## EXERCISE DETAILS
What do the lines from the top of the data through the line with "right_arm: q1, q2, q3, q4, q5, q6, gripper" say? Quote them exactly and include both ends.

[Start of Attachment]

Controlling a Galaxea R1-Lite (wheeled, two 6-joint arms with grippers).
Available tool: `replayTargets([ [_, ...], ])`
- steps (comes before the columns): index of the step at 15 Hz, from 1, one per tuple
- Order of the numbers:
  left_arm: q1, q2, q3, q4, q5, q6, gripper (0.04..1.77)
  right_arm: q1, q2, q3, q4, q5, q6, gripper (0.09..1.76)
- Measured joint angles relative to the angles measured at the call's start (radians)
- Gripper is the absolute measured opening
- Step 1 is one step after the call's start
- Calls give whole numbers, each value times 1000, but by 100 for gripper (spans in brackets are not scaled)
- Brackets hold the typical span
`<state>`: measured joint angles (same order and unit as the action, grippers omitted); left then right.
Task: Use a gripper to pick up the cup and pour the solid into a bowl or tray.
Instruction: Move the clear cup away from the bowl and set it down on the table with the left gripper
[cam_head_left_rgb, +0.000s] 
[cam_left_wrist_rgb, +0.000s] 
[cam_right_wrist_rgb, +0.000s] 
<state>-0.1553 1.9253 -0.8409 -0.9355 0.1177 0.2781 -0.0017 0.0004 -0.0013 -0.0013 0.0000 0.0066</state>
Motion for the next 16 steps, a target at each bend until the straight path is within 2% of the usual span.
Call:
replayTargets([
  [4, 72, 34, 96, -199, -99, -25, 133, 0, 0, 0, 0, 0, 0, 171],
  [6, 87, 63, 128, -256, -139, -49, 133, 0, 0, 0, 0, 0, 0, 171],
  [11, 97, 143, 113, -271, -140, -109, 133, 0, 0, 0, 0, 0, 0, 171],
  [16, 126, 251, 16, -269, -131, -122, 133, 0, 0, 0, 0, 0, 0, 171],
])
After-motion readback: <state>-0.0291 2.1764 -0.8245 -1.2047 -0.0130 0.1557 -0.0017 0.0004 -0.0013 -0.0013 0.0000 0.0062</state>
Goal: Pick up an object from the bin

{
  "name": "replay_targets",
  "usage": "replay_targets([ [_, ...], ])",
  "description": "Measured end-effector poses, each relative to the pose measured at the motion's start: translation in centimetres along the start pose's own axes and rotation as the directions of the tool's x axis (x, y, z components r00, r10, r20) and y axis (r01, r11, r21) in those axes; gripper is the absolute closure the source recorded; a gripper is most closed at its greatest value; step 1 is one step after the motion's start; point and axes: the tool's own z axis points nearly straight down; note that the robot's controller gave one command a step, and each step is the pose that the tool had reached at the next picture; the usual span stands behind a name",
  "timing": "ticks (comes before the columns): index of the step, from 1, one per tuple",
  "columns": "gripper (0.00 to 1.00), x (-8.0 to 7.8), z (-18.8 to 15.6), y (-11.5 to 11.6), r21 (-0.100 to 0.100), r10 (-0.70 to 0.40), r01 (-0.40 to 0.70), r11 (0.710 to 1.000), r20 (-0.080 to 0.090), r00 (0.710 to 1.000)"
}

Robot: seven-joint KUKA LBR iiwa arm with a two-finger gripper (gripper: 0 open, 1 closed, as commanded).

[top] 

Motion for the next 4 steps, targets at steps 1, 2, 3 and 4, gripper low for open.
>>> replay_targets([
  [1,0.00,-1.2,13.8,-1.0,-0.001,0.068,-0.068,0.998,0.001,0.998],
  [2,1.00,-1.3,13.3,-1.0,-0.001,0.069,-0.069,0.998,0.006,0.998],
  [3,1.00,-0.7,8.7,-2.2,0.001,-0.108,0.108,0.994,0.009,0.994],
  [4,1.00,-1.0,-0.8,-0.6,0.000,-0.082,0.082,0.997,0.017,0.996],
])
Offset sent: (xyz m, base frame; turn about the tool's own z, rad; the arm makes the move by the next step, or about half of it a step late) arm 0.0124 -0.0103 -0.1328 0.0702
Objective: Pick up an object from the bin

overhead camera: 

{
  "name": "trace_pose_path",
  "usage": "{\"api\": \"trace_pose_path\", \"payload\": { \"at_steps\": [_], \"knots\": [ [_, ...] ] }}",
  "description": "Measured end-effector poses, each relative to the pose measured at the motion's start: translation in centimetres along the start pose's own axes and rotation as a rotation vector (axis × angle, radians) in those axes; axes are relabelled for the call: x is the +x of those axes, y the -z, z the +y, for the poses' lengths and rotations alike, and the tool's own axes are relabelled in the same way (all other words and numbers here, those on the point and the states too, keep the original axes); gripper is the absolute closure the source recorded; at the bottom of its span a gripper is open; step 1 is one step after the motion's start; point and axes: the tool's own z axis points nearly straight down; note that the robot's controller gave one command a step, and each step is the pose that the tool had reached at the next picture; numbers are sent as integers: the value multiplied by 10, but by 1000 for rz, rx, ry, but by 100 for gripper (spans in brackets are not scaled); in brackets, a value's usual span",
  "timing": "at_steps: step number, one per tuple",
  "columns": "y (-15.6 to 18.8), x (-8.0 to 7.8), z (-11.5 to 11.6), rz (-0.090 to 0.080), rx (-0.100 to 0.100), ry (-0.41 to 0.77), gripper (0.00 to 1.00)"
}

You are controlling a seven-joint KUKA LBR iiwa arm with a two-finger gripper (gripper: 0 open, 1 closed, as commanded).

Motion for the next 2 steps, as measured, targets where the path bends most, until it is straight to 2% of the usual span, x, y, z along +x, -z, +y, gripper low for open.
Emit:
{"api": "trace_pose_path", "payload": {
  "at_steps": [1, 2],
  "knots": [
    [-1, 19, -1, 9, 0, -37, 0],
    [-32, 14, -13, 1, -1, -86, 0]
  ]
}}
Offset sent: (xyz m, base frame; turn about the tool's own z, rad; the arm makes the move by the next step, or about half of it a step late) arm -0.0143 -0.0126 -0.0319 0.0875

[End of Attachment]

## EXERCISE RESPONSE
Controlling a Galaxea R1-Lite (wheeled, two 6-joint arms with grippers).
Available tool: `replayTargets([ [_, ...], ])`
- steps (comes before the columns): index of the step at 15 Hz, from 1, one per tuple
- Order of the numbers:
  left_arm: q1, q2, q3, q4, q5, q6, gripper (0.04..1.77)
  right_arm: q1, q2, q3, q4, q5, q6, gripper (0.09..1.76)

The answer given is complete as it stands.